Several explanations have been proposed for the effect, and there are even scientists who are now doing research specifically on the decline effect!  To me, the most reasonable explanation proposed consists of two parts: 1) scientists like hypotheses that are surprising but true; and 2) the criteria for the “truth” of a hypothesis (in many publication venues) is empirical support with 95% confidence.  The second fact suggests that, when empirically testing a hypothesis that, a priori, has a 50% chance of being true, there is a 2.5% chance of getting a false positive.  The first fact suggests that many hypotheses that are tested have an a priori chance of being true that is not much more than 50%.  After all, if a hypothesis has, a priori, close to a 100% chance of being true, then it’s not very surprising, is it?  Thus, these two facts together suggest there will be a non-negligible fraction of hypothesis that scientists investigate, for which empirical testing will give false positives.
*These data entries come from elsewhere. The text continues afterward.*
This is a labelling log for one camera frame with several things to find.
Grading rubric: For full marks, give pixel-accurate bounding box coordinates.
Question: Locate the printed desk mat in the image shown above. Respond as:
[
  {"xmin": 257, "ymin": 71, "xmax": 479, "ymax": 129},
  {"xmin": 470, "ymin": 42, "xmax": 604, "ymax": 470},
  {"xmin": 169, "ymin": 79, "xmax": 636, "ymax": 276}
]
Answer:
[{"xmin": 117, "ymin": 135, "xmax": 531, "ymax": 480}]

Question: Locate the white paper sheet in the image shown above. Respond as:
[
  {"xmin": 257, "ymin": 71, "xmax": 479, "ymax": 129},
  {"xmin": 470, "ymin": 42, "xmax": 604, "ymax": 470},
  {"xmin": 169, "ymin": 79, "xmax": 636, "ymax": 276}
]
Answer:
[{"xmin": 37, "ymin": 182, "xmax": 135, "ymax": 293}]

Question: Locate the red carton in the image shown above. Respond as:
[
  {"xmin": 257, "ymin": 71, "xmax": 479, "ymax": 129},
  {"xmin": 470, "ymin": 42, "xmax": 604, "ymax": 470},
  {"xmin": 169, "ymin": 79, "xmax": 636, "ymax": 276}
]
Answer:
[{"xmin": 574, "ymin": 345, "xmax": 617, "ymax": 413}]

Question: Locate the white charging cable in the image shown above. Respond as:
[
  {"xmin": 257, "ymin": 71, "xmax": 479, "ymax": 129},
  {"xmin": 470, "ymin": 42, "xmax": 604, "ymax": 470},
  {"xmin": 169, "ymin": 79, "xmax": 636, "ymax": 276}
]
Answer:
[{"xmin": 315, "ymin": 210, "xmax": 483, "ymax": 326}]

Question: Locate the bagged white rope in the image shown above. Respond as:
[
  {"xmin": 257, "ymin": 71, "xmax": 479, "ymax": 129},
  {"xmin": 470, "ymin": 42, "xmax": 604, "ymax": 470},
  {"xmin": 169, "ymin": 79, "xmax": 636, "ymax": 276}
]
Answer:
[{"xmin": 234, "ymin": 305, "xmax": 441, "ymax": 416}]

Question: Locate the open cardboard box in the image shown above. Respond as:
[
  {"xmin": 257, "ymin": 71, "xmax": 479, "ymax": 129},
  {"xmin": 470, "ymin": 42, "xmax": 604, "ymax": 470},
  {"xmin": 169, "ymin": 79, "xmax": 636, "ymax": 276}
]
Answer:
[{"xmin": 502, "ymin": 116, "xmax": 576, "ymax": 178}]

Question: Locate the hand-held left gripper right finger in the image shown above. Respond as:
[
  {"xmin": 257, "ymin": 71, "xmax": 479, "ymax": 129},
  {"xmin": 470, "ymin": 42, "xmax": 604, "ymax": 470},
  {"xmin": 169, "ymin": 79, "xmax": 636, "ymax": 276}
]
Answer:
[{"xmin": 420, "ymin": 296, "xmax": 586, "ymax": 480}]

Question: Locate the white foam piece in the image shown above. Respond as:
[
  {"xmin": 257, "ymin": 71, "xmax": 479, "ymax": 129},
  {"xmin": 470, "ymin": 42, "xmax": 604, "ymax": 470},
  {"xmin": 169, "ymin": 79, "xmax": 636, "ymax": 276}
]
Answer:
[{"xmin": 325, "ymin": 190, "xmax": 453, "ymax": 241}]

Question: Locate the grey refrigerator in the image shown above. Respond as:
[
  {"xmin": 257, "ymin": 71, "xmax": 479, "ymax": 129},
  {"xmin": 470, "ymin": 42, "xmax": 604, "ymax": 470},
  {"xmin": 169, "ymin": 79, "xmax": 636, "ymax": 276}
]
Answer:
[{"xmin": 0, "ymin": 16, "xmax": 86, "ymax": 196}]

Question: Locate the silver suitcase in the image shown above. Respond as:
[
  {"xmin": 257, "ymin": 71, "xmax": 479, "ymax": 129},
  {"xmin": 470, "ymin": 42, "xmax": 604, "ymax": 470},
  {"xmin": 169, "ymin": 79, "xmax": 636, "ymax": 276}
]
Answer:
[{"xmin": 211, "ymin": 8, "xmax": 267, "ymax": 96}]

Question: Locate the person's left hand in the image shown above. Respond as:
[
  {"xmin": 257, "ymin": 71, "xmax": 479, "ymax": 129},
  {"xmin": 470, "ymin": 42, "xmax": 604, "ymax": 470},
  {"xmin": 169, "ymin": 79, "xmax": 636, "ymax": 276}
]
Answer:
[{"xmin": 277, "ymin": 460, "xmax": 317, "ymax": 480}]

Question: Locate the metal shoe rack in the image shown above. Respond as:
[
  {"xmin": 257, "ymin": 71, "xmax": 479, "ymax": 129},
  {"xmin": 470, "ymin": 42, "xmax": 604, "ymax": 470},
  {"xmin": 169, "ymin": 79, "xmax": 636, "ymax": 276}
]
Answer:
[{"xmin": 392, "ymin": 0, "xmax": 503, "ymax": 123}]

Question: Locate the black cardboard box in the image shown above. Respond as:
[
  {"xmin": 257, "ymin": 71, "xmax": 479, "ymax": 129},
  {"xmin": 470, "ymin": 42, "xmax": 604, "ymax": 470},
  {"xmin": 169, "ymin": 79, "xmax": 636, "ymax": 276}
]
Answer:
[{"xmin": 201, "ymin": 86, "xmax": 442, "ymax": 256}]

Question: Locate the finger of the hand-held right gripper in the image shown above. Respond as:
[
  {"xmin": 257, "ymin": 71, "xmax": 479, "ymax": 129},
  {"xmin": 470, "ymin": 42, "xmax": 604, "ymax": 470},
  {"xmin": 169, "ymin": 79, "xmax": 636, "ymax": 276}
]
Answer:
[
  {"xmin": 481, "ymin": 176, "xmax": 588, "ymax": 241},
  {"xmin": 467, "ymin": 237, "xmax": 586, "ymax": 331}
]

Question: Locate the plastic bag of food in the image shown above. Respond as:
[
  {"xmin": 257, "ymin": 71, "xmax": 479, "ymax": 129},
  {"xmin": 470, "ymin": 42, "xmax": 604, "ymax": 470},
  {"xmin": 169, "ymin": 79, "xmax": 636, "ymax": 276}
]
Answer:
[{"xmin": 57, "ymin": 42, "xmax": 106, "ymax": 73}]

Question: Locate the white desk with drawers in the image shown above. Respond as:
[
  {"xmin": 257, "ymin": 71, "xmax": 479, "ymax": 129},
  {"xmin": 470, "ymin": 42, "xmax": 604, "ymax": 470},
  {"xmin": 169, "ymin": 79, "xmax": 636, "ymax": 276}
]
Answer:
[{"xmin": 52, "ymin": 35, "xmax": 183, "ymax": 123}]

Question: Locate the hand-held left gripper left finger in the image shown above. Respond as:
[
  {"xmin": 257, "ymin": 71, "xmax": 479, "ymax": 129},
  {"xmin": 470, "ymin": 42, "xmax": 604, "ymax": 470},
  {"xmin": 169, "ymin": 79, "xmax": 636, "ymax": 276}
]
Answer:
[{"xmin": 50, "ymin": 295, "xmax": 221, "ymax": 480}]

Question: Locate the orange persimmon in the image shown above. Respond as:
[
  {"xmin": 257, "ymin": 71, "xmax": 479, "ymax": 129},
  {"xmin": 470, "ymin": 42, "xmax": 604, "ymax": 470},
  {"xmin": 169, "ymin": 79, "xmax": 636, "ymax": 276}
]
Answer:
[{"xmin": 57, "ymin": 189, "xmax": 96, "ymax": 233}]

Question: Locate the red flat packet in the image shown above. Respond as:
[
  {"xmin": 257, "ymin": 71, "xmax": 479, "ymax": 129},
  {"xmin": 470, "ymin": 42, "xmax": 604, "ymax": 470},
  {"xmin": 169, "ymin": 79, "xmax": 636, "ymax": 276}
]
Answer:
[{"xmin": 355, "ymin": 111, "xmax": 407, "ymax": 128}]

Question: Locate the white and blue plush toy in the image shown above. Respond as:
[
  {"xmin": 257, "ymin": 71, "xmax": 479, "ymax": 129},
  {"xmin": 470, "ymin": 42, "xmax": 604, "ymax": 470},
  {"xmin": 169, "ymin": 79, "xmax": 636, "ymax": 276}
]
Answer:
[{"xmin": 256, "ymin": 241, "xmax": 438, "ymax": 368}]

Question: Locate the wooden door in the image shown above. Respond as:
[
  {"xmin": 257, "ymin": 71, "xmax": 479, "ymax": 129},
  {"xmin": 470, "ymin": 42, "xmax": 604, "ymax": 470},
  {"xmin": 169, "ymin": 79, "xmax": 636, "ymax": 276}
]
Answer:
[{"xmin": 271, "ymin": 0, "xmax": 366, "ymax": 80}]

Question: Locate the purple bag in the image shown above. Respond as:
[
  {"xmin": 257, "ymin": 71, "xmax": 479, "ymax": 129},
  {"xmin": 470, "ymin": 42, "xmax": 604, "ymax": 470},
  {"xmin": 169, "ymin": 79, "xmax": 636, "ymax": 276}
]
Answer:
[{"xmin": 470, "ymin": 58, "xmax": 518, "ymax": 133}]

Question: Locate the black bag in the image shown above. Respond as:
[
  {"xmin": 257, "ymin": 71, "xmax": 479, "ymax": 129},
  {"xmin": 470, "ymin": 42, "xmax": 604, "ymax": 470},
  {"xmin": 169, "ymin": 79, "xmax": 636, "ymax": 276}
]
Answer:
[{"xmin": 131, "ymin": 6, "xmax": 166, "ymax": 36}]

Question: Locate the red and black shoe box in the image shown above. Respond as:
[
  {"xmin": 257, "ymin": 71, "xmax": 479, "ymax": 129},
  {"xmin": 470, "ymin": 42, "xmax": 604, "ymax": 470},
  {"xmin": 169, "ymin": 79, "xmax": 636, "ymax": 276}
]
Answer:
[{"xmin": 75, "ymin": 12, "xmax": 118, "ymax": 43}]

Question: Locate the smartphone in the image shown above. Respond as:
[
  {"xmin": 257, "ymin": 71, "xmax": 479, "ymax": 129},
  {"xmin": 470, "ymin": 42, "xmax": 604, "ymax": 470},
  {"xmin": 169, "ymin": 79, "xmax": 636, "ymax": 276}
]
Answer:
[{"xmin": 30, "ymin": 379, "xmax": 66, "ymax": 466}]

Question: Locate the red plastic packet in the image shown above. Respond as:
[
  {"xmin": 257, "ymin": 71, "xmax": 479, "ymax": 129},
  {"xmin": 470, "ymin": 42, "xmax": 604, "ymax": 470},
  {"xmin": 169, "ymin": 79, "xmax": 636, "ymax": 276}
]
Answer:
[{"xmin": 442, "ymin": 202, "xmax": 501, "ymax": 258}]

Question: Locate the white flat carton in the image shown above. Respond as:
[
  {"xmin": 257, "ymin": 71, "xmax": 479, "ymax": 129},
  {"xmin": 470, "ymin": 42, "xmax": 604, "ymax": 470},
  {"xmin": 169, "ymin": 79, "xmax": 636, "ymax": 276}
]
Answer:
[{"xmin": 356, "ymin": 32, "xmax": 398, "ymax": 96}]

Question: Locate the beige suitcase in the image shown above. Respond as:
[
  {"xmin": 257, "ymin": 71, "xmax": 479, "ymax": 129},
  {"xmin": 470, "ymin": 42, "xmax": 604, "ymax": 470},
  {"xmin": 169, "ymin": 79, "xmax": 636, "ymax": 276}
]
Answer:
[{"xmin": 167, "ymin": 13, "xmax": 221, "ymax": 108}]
One solution for the decline effect, proposed in both articles, is the creation of a kind of “Journal of Negative Results”, which would publish empirical results that contradict certain hypotheses.  I heard this idea bantered around a lot during my grad student days, but I don’t think it will ever go very far.  Where’s the glory in finding facts that are boring but true?  Of course, there’s also the possibility of either 1) raising the 95% empirical support threshold necessary for publication; or 2) requiring empirical verification by many independent studies before allowing for publication.  Both of these ideas seem reasonable, but could slow down the scientific process.

Another idea (that was not proposed in either of the articles) is to raise the a priori support for a hypothesis.  In Computer Science, we have a mathematical methodology that frequently allows us to prove at least parts of a hypothesis that we want to show is true.  I think the decline effect is a nice justification for including at least some theoretical analysis in any paper in Computer Science.  Sometimes experiments can allow us to reach further than a purely theoretical study will allow.  However, it seems important, in almost all cases, to provide at least some theoretical support for a hypothesis.

[1] The New Yorker rarely publishes articles on science, but when they do, the articles generally seem to be among the very best science writing out there.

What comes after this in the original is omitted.